Биология (а точнее, зоология и ботаника) в Золотых Землях прочно занимают место в ряду чисто описательных наук и большинством сьентификов рассматриваются всего лишь как часть землеописания, наряду с описанием рельефа, озёр и водных потоков, а также описанием быта и обычаев народов тех или иных мест. По точности описаний и внятности понятийного аппарата им весьма далеко не только до тех же астрономии с астрологией, с седых времён почитавшихся царицами наук, но и до переживающих бурный расцвет химии, физики и механики, незаменимых в том числе в военном деле. Из специально-биологических трудов можно вспомнить разве что травники и бестиарии, известные ещё с гальтарских времён и посвящённые описанию удивительных либо полезных растений и животных. В ранних трактатах такого рода фигурирует множество фантастических созданий, якобы обитающих в дальних странах (не говоря уже о глубинах морей). В более поздних трудах описания уточняются, а фантастические твари либо исчезают, либо, сбросив маску, оказываются реальными, хотя и не встречающимися в Золотых Землях, животными. Впрочем, таковых немного, ведь, насколько известно, местная фауна возникла из одного центра (кроме ызаргов, о которых будет отдельный рассказ). Исключения обычно составляют животные, которые некогда водились и в Золотых Землях, но были в большинстве регионов истреблены (наиболее ярким примером тут могут служить багряноземельские львы) либо отступили в края с наиболее подходящим для них климатом (седоземельские соболя). То же относится и к некоторым растениям.
Вышеупомянутое обстоятельство значительно облегчило труд составителей травников и бестиариев, и к началу текущего Круга Скал из книг в основном уже исчезли откровенные фантазии, а описания зверей и растений, имеющих значение для сельского хозяйства, медицины, рыбалки и охоты, стали, напротив, достаточно полны и подробны. Этому в немалой степени посодействовал авторитет знаменитого Альберта Дриксенского, заявившего, что в старых книгах написано слишком много всего непроверенного, и истинный сьентифик должен повторять лишь то, в чём убедился лично. Полностью следовать этому принципу, конечно, не получалось, но от наиболее одиозных ошибок он избавиться помог. С этого же времени в заметном количестве начинают накапливаться и сведения о животных и растениях, считавшихся «бесполезными». Причём это касается не только наземных существ, но и обитателей морей, вроде тех же почитавшихся необычными растениями морских лилионов. Отметим, что подобные высокоучёные занятия не были уделом одних только непонятных чудаков: подержать пару раз в руках какой-нибудь из травников и бестиариев считалось необходимым для любого образованного человека. Так что научный мир не слишком удивляют дополнения к спискам известных животных и растений, внесённые тем или иным любителем.

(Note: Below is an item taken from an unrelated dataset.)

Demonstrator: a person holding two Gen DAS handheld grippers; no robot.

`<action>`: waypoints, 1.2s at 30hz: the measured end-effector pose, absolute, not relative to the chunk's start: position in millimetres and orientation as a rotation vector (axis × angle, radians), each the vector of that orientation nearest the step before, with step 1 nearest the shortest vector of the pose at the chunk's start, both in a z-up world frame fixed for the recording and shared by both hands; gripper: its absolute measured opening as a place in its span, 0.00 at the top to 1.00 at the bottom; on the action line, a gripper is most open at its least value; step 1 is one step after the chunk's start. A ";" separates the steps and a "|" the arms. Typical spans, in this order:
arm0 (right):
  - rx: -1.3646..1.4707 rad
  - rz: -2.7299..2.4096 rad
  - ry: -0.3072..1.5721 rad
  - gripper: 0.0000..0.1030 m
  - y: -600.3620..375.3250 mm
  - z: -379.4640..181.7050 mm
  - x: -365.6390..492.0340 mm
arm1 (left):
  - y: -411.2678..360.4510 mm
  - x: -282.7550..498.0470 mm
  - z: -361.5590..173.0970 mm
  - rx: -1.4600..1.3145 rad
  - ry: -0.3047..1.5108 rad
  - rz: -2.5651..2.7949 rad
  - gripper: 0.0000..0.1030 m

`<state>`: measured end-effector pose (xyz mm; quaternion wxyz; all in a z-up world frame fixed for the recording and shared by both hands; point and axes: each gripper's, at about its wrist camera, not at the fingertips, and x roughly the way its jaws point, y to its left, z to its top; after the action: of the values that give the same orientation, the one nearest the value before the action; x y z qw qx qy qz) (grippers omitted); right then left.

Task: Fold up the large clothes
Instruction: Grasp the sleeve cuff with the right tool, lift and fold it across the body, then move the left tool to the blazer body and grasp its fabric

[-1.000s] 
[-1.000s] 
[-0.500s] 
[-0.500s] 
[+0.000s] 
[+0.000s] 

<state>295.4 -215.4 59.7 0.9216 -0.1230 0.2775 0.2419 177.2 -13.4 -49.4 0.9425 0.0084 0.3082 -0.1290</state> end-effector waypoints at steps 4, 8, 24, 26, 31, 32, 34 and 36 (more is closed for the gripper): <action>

К концу Круга Скал подобных знаний накопилось уже столько, что осмелившиеся вторгнуться в эту сферу сьентифики рискуют быть погребёнными под грудой разнообразных фактов и описаний. Это печальное обстоятельство понемногу начинает тормозить развитие зоологической и ботанической наук и сильно способствует укреплению той точки зрения на их роль, с упоминания которой начинается сей раздел: вспомогательная часть землеописания. Среди же сьентификов, полагающих, что изучение живого волнует само по себе, начинают раздаваться голоса, что дальнейшее продвижение в нём невозможно без приведения уже известного хоть в какую-нибудь систему. Тем не менее пока не нашлось никого, кто рискнул бы положить годы жизни на её создание, хотя некоторые попытки упорядочить правила наименования животных и растений и привнести в этот процесс логику, основанную на их сходстве и различиях, всё же предпринимались. Более других в этом преуспел Карло Рафианский, чьи труды и идеи обрели популярность во второй половине трёхсотых годов К.С. Увы, сей учёный муж не решился отринуть полностью старую систему наименований, более похожих на описания, чем на привычные нам названия живого, и предложенные им Кодексы таксономистов так и остались полумерой. Впрочем, несомненным их плюсом является то, что они постулируют необходимость навечно закреплять имя, данное тому или иному растению либо животному первооткрывателем, что положило конец неразберихе постоянных переименований.